About this exercise => In the records below, find the line with "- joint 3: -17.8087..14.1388" and the line with "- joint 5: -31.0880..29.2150"; return exactly those lines and every line between them.

Provided records =>
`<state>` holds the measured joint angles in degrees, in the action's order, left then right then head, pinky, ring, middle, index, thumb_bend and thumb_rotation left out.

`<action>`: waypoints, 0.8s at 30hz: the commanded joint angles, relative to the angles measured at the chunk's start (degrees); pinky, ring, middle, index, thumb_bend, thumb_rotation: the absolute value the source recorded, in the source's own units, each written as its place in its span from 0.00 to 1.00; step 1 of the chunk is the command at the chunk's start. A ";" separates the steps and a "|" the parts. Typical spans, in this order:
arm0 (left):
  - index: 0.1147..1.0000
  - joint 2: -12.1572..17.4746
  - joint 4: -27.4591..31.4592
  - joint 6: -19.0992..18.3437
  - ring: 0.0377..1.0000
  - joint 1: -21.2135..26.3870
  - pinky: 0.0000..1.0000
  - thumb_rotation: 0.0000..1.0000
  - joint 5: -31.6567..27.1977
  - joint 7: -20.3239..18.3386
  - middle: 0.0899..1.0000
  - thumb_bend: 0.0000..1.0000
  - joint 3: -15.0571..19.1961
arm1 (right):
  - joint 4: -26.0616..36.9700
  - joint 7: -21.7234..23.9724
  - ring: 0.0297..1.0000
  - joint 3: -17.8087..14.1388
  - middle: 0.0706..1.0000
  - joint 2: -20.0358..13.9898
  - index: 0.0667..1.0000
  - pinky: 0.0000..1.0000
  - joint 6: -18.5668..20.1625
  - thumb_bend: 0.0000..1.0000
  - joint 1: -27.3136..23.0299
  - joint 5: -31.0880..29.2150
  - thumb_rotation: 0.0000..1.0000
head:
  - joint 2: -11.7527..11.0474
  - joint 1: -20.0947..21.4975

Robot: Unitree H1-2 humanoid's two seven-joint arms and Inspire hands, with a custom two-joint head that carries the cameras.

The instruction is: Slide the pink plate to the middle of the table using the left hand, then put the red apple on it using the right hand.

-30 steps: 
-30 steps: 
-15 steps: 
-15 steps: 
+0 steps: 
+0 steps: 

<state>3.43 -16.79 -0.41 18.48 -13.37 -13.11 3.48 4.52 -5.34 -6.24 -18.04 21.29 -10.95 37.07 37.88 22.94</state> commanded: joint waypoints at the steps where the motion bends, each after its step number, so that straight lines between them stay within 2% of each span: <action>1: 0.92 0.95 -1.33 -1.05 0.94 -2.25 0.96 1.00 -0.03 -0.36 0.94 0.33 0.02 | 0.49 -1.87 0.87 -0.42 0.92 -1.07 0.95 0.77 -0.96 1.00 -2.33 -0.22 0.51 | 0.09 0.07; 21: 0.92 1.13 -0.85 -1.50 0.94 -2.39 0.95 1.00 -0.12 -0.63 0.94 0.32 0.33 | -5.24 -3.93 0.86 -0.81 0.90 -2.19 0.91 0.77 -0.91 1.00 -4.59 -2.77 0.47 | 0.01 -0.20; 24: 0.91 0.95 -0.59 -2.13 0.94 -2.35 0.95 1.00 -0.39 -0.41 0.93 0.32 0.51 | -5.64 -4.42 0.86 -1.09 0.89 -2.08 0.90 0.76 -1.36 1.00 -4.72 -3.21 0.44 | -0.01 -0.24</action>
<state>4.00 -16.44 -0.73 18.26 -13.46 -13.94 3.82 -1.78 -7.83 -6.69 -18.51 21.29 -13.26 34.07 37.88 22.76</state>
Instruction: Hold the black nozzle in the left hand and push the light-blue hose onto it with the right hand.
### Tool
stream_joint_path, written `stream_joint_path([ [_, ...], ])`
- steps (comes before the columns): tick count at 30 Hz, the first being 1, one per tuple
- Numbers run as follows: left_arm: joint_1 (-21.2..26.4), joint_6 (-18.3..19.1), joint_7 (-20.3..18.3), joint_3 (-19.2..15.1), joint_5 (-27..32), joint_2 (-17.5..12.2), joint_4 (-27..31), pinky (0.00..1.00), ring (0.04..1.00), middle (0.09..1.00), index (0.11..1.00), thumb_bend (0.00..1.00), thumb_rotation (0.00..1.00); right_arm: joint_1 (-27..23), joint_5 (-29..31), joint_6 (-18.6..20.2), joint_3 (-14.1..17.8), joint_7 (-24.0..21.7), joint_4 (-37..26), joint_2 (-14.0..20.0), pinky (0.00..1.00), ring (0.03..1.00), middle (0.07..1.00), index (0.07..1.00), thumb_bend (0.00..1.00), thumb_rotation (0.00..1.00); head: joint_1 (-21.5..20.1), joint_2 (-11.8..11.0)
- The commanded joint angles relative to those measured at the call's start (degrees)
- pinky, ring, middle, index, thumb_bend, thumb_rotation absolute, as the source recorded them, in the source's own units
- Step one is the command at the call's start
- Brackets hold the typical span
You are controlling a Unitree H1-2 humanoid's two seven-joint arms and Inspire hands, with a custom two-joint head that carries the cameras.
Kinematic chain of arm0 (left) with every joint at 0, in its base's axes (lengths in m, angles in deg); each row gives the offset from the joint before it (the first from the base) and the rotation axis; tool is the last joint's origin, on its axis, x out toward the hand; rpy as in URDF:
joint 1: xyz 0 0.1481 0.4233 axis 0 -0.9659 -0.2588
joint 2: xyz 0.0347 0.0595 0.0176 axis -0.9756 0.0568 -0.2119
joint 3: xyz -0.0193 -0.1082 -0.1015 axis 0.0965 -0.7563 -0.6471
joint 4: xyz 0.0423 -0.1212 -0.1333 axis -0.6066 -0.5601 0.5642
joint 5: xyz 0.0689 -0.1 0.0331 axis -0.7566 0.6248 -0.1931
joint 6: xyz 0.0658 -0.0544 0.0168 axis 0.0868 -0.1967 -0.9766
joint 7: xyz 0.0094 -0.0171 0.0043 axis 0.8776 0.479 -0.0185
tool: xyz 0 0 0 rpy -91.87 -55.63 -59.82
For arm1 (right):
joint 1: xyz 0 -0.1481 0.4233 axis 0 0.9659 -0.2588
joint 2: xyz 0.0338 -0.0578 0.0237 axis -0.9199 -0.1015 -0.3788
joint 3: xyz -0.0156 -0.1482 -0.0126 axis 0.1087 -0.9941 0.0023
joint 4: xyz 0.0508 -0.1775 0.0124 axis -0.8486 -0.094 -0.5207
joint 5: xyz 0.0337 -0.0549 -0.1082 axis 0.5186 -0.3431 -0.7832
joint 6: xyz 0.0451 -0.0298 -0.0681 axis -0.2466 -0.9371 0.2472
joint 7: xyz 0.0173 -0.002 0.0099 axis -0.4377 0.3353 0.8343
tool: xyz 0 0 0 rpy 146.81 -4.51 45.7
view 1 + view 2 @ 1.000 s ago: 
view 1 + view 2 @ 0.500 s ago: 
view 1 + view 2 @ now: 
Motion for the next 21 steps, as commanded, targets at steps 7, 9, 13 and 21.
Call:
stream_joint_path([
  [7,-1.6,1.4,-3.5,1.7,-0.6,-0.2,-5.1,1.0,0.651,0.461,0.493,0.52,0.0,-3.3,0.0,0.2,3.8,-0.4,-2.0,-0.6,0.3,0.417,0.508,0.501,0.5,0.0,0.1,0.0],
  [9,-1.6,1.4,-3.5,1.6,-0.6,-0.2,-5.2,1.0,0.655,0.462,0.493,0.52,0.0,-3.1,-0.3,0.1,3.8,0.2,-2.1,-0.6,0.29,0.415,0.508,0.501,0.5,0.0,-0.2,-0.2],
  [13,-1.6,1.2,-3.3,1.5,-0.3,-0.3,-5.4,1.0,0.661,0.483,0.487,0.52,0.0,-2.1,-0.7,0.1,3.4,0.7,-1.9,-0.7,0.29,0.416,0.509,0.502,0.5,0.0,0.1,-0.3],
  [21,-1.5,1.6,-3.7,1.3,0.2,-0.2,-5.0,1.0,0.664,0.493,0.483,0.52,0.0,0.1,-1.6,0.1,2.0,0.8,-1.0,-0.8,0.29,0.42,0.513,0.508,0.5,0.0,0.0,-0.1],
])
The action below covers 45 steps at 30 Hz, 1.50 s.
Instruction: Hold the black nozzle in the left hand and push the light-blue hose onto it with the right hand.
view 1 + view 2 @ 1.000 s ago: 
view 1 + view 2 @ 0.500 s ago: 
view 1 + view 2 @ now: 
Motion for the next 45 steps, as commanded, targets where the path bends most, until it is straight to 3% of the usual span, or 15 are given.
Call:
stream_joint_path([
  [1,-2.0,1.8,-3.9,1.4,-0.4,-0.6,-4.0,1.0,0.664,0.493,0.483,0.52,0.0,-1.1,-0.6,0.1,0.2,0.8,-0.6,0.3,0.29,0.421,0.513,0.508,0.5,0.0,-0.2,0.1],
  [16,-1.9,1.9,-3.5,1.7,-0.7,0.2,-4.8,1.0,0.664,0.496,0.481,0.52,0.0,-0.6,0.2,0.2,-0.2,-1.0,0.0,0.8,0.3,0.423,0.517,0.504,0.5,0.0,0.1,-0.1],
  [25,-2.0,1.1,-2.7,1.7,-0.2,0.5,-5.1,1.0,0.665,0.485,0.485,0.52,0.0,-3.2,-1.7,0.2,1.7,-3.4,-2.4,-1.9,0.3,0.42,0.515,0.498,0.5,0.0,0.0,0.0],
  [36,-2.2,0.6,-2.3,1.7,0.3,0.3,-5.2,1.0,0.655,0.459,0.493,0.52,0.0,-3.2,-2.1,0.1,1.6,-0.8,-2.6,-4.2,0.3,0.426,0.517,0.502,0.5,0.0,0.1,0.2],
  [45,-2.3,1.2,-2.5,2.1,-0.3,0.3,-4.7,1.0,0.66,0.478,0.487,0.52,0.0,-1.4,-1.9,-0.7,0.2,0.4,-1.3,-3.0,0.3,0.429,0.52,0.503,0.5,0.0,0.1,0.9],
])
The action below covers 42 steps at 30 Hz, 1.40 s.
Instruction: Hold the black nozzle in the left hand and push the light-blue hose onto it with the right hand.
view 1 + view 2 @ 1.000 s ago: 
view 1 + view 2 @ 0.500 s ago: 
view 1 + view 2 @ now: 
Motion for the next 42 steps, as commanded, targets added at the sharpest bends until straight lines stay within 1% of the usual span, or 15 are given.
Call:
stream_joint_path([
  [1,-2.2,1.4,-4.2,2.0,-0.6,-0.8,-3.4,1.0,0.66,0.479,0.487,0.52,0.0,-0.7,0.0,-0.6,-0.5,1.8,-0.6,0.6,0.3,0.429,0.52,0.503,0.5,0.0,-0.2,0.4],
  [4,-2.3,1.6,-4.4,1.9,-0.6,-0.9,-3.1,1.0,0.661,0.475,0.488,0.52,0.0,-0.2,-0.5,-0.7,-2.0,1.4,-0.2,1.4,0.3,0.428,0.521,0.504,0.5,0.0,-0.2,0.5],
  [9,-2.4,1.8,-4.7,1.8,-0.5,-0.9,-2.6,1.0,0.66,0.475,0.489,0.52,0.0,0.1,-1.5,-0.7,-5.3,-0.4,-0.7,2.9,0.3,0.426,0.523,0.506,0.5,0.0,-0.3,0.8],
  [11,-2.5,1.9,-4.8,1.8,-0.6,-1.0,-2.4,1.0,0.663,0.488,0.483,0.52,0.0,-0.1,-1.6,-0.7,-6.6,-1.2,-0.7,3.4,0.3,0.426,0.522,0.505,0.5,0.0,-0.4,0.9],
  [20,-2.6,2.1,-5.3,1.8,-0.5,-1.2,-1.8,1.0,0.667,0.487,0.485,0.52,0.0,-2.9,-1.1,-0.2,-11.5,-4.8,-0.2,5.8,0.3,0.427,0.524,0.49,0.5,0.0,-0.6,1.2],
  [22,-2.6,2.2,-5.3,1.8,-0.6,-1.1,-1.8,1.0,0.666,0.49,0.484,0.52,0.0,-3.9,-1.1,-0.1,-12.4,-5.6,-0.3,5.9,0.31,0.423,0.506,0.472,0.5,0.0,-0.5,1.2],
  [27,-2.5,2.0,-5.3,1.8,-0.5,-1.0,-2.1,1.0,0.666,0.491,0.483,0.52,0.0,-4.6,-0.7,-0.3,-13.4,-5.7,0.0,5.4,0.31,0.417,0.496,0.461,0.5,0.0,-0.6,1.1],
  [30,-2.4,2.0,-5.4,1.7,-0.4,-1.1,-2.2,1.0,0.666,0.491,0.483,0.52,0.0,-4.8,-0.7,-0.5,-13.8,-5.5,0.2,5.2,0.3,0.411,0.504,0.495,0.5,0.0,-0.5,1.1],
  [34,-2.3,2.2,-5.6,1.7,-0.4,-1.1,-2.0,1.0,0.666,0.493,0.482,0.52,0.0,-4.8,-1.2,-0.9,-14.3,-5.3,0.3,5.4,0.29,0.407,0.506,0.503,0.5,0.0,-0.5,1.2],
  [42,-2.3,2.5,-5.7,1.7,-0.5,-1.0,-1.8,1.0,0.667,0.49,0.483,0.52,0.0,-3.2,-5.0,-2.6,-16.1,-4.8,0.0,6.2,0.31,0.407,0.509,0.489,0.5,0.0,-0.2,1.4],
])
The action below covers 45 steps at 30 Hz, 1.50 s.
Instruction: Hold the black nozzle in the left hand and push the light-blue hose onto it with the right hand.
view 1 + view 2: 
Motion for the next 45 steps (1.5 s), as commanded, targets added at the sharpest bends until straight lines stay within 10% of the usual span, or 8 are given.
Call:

The completed task =>
  - joint 3: -17.8087..14.1388
  - middle: 0.0706..1.0000
  - joint 2: -20.0358..13.9898
  - index: 0.0667..1.0000
  - pinky: 0.0000..1.0000
  - joint 6: -18.5668..20.1625
  - thumb_bend: 0.0000..1.0000
  - joint 1: -27.3136..23.0299
  - joint 5: -31.0880..29.2150

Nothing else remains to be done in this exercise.